Tip: The length of the slice is the difference between the two arguments (subtract the first from the second).

Python program that takes substrings

string = "abcdefgh"

# Two-character substring
two = string[0:2]

# Three-character substring
three = string[0:3]

# Four-character substring
four = string[0:4]

# Five-character substring
five = string[0:5]

print(two)
print(three)
print(four)
print(five)

Output

ab
abc
abcd
abcde

Offsets. This example shows the relation between the start and the end index. If you want a 3-character slice, add three to the start index (the offset).

Python program that uses offset

string = "abcdefgh"

# Three characters starting at index 2.
offset = 2
length = 3
sliced = string[offset:offset+length]
print(sliced)

Output

cde

Omit start. Sometimes there is no start index in a slice. This simply means the slice starts at zero. So the zero is implicit, assumed, and we can omit it.

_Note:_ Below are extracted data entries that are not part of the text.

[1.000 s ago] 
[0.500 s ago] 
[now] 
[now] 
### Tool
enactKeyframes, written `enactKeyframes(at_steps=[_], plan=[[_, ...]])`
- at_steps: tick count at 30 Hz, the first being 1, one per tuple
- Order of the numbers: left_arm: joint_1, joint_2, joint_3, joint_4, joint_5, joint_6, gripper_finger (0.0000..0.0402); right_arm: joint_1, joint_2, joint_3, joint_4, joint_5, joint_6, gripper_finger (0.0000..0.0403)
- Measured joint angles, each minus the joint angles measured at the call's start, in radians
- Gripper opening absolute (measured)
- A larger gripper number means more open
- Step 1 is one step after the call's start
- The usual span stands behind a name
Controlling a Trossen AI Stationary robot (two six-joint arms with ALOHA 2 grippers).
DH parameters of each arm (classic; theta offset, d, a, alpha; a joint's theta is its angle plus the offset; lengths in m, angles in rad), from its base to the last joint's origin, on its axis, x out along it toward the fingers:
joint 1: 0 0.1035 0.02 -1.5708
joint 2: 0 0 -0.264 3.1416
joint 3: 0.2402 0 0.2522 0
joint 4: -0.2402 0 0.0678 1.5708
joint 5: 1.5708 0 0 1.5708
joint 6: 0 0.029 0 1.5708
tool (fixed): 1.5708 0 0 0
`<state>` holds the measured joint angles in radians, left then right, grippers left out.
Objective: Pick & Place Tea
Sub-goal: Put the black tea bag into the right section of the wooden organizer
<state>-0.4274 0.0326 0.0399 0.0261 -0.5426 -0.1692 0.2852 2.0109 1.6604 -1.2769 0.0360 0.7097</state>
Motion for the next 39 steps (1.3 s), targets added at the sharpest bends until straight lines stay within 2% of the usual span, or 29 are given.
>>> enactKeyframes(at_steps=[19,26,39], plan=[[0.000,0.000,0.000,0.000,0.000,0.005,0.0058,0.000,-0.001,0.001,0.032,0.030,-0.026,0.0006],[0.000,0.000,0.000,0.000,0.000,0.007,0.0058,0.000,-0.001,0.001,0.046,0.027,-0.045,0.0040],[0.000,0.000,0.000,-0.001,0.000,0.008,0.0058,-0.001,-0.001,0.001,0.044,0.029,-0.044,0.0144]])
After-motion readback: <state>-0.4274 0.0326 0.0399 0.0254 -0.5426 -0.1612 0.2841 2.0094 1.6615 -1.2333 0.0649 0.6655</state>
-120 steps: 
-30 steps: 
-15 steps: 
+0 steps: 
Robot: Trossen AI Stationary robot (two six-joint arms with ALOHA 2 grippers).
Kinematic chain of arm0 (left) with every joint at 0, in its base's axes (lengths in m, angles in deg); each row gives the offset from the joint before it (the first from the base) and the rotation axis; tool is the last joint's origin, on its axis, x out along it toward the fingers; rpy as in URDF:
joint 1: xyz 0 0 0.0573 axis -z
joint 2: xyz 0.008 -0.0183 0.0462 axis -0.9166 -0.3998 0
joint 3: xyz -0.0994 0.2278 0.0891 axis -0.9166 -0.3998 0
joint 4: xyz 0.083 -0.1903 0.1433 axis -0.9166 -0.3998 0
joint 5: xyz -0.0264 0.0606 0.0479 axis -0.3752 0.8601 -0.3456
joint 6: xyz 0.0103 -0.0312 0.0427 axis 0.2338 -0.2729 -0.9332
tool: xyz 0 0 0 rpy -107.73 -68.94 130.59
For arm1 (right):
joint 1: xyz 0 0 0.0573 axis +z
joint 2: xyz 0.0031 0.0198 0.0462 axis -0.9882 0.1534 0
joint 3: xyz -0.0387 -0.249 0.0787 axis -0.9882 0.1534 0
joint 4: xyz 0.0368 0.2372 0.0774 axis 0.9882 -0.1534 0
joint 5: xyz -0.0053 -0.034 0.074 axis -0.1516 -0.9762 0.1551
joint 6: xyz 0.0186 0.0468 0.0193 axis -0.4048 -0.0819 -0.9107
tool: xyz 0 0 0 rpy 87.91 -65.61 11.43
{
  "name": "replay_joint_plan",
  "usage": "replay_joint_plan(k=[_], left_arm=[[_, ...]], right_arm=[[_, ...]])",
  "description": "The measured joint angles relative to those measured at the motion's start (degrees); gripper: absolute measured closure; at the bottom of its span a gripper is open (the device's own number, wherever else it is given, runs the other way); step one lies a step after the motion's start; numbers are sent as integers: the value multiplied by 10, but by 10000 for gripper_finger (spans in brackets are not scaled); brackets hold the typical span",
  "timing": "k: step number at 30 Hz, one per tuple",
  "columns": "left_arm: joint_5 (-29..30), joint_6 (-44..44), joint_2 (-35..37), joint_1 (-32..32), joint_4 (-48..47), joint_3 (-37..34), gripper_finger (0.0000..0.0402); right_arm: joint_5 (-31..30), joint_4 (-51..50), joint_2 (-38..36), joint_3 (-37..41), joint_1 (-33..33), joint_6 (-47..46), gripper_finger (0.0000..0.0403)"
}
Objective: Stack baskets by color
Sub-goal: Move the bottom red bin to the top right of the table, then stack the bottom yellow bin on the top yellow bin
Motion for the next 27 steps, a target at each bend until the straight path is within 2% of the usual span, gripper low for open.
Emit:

Python program that omits start index

value = "google"

# Omitting the start means start at 0.
test1 = value[:2]
test2 = value[0:2]

print(test1)
print(test2)

Output

go
go

Negative values. A negative start begins the slice based on the last index (the end) not the first. Here we extract the last two characters of a string.

Python program that gets last two characters

value = "apple"

# Get last two characters.
end = value[-2:]
print(end)

Output

le

Item assignment error. A string cannot be mutated. So we cannot use slice syntax to assign into an existing string. Instead, we create a new string—we can concatenate slices.

TypeError: This error is used for many problems in the Python language. It indicates invalid type usage.

Errors
Python that causes error

value = "dotperls"
value[3] = " net " # Does not work.
print(value)

Output

Traceback (most recent call last):
  File "...\file.py", line 6, in <module>
    value[3:] = " net "
TypeError: 'str' object does not support item assignment

Substring method. Python offers full substring support. But you will find no "substring" method. With slice syntax, we specify substrings—this becomes natural after repetition.


Uniformity with arrays. In Python 3, arrays and strings are used in a uniform way. We index and slice them. We cannot however mutate string slices.


A review. With slices, we extract parts of strings. We can specify an optional start index and an optional last index (not a length). Offsets are useful.